◆ Material for this exercise
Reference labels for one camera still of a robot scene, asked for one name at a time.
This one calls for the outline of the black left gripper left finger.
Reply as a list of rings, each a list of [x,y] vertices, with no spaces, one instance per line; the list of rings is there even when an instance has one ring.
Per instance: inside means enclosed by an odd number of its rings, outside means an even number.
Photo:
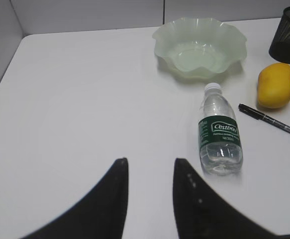
[[[128,161],[120,158],[79,202],[26,238],[120,239],[127,207]]]

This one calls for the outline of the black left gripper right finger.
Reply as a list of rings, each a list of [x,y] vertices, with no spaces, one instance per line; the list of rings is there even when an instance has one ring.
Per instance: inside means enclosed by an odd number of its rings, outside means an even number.
[[[184,158],[173,175],[173,207],[181,239],[277,239],[222,199]]]

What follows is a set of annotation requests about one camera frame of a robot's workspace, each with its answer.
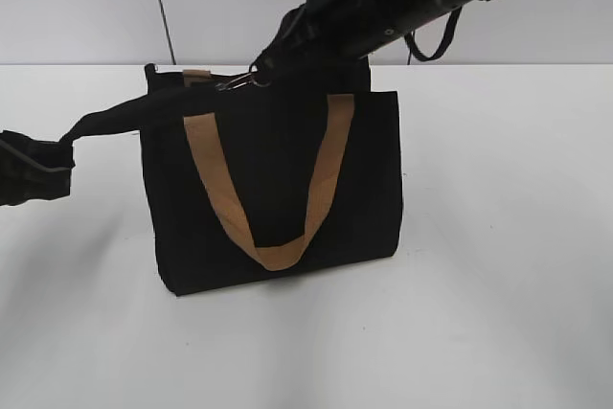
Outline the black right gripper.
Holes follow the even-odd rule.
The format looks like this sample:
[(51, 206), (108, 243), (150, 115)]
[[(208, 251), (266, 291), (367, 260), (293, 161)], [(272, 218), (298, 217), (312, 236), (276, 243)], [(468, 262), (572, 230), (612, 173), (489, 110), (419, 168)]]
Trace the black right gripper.
[(250, 79), (256, 86), (268, 86), (302, 71), (309, 42), (352, 45), (383, 28), (375, 0), (305, 0), (284, 20), (287, 24), (250, 65)]

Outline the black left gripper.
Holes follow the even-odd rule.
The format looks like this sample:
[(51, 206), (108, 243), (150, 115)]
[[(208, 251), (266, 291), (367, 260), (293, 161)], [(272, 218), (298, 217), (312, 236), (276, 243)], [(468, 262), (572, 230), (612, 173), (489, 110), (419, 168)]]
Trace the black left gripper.
[(31, 140), (17, 132), (2, 131), (1, 205), (69, 196), (75, 165), (71, 144)]

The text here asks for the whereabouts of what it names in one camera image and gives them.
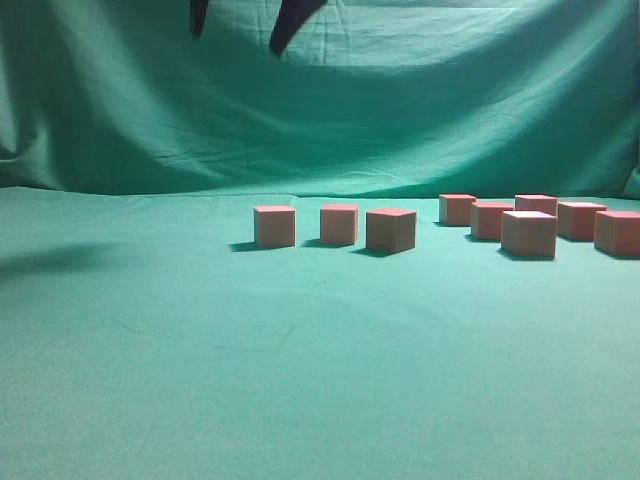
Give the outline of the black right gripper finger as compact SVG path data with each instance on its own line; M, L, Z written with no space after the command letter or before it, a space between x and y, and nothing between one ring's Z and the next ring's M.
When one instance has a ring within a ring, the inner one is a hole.
M201 37L209 6L209 0L190 1L190 31L192 38L197 40Z
M302 26L322 7L327 0L282 0L269 48L280 58Z

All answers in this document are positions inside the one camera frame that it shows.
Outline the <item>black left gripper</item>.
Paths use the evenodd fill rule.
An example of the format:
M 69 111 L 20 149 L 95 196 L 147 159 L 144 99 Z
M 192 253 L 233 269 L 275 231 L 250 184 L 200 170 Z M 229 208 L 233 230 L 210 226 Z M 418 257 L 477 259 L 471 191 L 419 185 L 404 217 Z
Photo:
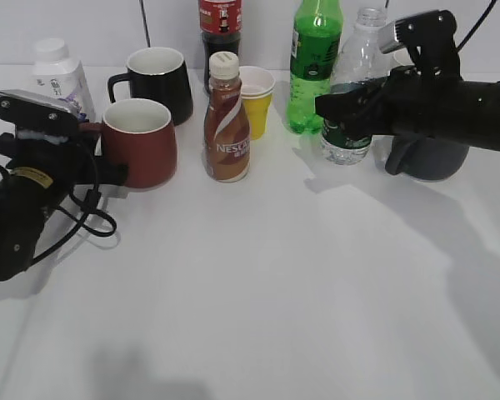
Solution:
M 78 136 L 60 144 L 0 135 L 0 154 L 10 158 L 6 194 L 17 204 L 42 208 L 58 205 L 78 184 L 124 186 L 127 164 L 94 162 L 102 128 L 100 122 L 81 122 Z

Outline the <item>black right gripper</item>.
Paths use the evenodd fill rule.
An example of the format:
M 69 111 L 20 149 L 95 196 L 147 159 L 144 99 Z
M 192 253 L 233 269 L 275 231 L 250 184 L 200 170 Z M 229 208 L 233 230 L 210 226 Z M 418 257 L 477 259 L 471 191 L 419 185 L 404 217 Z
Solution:
M 315 98 L 324 135 L 463 138 L 463 78 L 454 45 L 420 47 L 414 67 Z

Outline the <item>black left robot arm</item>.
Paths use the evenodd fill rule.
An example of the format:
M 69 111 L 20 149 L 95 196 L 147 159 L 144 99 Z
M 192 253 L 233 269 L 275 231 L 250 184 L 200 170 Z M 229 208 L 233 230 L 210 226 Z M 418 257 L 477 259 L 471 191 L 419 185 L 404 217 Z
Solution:
M 112 165 L 95 153 L 102 136 L 99 123 L 83 123 L 76 137 L 62 143 L 0 135 L 0 282 L 7 281 L 56 252 L 79 229 L 100 237 L 117 230 L 113 217 L 99 208 L 103 184 L 121 186 L 125 164 Z M 47 220 L 61 211 L 74 222 L 72 229 L 46 251 L 36 247 Z

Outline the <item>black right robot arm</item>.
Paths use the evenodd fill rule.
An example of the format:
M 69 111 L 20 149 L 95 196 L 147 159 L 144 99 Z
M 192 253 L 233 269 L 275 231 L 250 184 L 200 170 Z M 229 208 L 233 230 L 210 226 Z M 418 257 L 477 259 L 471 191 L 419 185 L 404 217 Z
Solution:
M 422 54 L 409 50 L 410 64 L 386 80 L 315 99 L 319 116 L 347 137 L 383 135 L 416 142 L 436 139 L 500 152 L 500 81 L 472 82 L 459 74 L 420 69 Z

◆ Instructions for the task
Once the pictures are set aside, give the listing again word for word.

◆ Expected output
Reference labels for one camera still of a robot scene, asked for one name at a time.
This one calls for the outline of the black left gripper left finger.
Reply as a list of rings, each a list of [x,y] vertices, with no spaces, one instance per line; the list of rings is there even when an instance has one ring.
Per instance: inside means enclosed by an odd number of its rings, outside means an even number.
Photo:
[[[128,161],[120,158],[79,202],[26,238],[120,239],[127,207]]]

This one calls for the outline of the black left gripper right finger.
Reply as a list of rings, each a list of [x,y] vertices, with no spaces, one instance per line; the list of rings is there even when an instance has one ring.
Per instance: inside means enclosed by an odd number of its rings, outside means an even number.
[[[184,158],[173,175],[173,207],[181,239],[277,239],[222,199]]]

What follows is a set of annotation requests about one camera frame of a robot's workspace, each with its answer.
Outline the black right gripper.
Holes follow the even-odd rule.
The format looks like this sample:
[(51, 206), (108, 243), (150, 115)]
[[(208, 251), (266, 291), (367, 260), (293, 161)], [(272, 218), (298, 217), (312, 236), (276, 243)], [(468, 262), (572, 230), (612, 173), (489, 110), (419, 168)]]
Trace the black right gripper.
[(250, 79), (256, 86), (268, 86), (302, 71), (309, 42), (352, 45), (383, 28), (375, 0), (305, 0), (284, 20), (287, 24), (250, 65)]

Outline the black left gripper.
Holes follow the even-odd rule.
The format looks like this sample:
[(51, 206), (108, 243), (150, 115)]
[[(208, 251), (266, 291), (367, 260), (293, 161)], [(272, 218), (298, 217), (312, 236), (276, 243)], [(468, 262), (572, 230), (612, 173), (489, 110), (419, 168)]]
Trace the black left gripper.
[(31, 140), (17, 132), (2, 131), (1, 205), (69, 196), (75, 165), (71, 144)]

The text here asks for the whereabouts of what it names in one camera image and gives them.
Give the outline of the black right gripper finger as compact SVG path data with each instance on its own line; M, L, Z written with no space after the command letter or before it, a space between x and y, and nothing between one ring's Z and the next ring's M.
When one instance has a ring within a ring, the inner one is a hole.
M201 37L209 6L209 0L190 1L190 31L192 38L197 40Z
M302 26L322 7L327 0L282 0L269 48L280 58Z

All answers in this document are positions inside the one camera frame that it shows.
Outline the <item>black left gripper</item>.
Paths use the evenodd fill rule.
An example of the format:
M 69 111 L 20 149 L 95 196 L 147 159 L 144 99 Z
M 192 253 L 233 269 L 275 231 L 250 184 L 200 170 Z M 229 208 L 233 230 L 210 226 Z M 418 257 L 477 259 L 471 191 L 419 185 L 404 217 Z
Photo:
Solution:
M 78 136 L 60 144 L 0 135 L 0 154 L 10 158 L 6 194 L 17 204 L 42 208 L 58 205 L 78 184 L 124 186 L 127 164 L 94 162 L 102 128 L 100 122 L 81 122 Z

Outline the <item>black right gripper</item>.
Paths use the evenodd fill rule.
An example of the format:
M 69 111 L 20 149 L 95 196 L 147 159 L 144 99 Z
M 192 253 L 233 269 L 275 231 L 250 184 L 200 170 Z M 229 208 L 233 230 L 210 226 Z M 418 257 L 477 259 L 471 191 L 419 185 L 404 217 Z
Solution:
M 315 98 L 324 135 L 463 138 L 463 78 L 454 45 L 420 47 L 414 67 Z

Outline the <item>black left robot arm</item>.
Paths use the evenodd fill rule.
An example of the format:
M 69 111 L 20 149 L 95 196 L 147 159 L 144 99 Z
M 192 253 L 233 269 L 275 231 L 250 184 L 200 170 Z M 229 208 L 233 230 L 210 226 Z M 418 257 L 477 259 L 471 191 L 419 185 L 404 217 Z
Solution:
M 112 165 L 95 153 L 102 136 L 99 123 L 83 123 L 76 137 L 62 143 L 0 135 L 0 282 L 7 281 L 56 252 L 79 229 L 100 237 L 117 230 L 113 217 L 99 208 L 103 184 L 121 186 L 125 164 Z M 47 220 L 61 211 L 74 222 L 72 229 L 46 251 L 36 247 Z

Outline the <item>black right robot arm</item>.
Paths use the evenodd fill rule.
An example of the format:
M 69 111 L 20 149 L 95 196 L 147 159 L 144 99 Z
M 192 253 L 233 269 L 275 231 L 250 184 L 200 170 Z M 229 208 L 233 230 L 210 226 Z M 418 257 L 477 259 L 471 191 L 419 185 L 404 217 Z
Solution:
M 422 54 L 409 50 L 410 64 L 386 80 L 315 99 L 319 116 L 347 137 L 383 135 L 416 142 L 436 139 L 500 152 L 500 81 L 472 82 L 459 74 L 420 69 Z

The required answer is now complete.